## Exercise aim
Give the data below again exactly as written, but without the pictures.

## Available data
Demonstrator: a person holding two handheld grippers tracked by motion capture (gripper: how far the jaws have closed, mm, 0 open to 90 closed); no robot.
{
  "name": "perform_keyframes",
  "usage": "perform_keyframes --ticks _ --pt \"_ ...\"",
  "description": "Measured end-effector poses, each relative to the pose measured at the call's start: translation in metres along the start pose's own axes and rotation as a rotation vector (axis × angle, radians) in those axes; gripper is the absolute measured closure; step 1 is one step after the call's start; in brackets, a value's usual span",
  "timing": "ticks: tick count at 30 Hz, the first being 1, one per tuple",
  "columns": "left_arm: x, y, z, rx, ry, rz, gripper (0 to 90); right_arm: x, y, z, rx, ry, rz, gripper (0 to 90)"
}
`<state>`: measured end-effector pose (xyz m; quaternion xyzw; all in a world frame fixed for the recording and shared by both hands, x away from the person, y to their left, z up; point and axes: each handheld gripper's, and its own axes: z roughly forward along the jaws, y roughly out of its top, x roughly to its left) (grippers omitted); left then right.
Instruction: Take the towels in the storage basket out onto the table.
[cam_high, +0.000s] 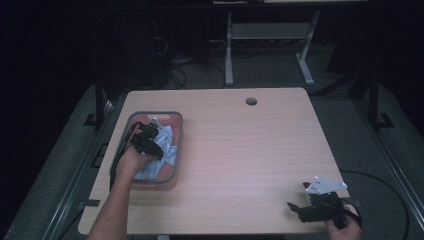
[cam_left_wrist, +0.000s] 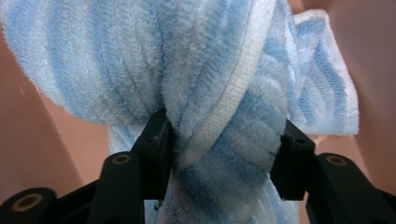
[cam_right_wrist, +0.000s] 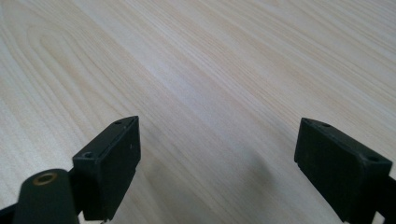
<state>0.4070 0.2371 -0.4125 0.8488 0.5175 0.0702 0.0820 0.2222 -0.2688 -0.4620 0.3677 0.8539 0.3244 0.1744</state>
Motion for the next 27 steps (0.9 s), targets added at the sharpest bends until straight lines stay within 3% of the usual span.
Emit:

## Response
Demonstrator: a person holding two handheld grippers tracked by motion capture (gripper: how far the jaws have closed, mm, 0 open to 90 closed); no robot.
{
  "name": "perform_keyframes",
  "usage": "perform_keyframes --ticks _ --pt \"_ ...\"",
  "description": "Measured end-effector poses, each relative to the pose measured at the call's start: translation in metres along the start pose's own axes and rotation as a rotation vector (axis × angle, radians) in those axes; gripper is the absolute measured closure; step 1 is one step after the call's start; in brackets, a value's usual span",
  "timing": "ticks: tick count at 30 Hz, the first being 1, one per tuple",
  "columns": "left_arm: x, y, z, rx, ry, rz, gripper (0 to 90); right_arm: x, y, z, rx, ry, rz, gripper (0 to 90)"
}
`<state>`: measured end-effector pose (xyz m; quaternion xyzw; all in a world frame fixed for the recording and shared by both hands, x away from the person, y to their left, z up; point and axes: each handheld gripper's, and its own axes: z roughly forward along the jaws, y roughly out of its top, x roughly to its left) (grippers omitted); left then right.
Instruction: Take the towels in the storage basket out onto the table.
[cam_high, +0.000s] 
[cam_left_wrist, +0.000s] 
[cam_right_wrist, +0.000s] 
<state>0.4070 0.2371 -0.4125 0.8488 0.5175 0.0702 0.0820 0.2222 -0.2688 -0.4620 0.3677 0.8539 0.3244 0.1744</state>
Motion for the next 27 steps (0.9 s), targets added at the sharpest bends until straight lines stay within 3% of the usual span.
Emit:

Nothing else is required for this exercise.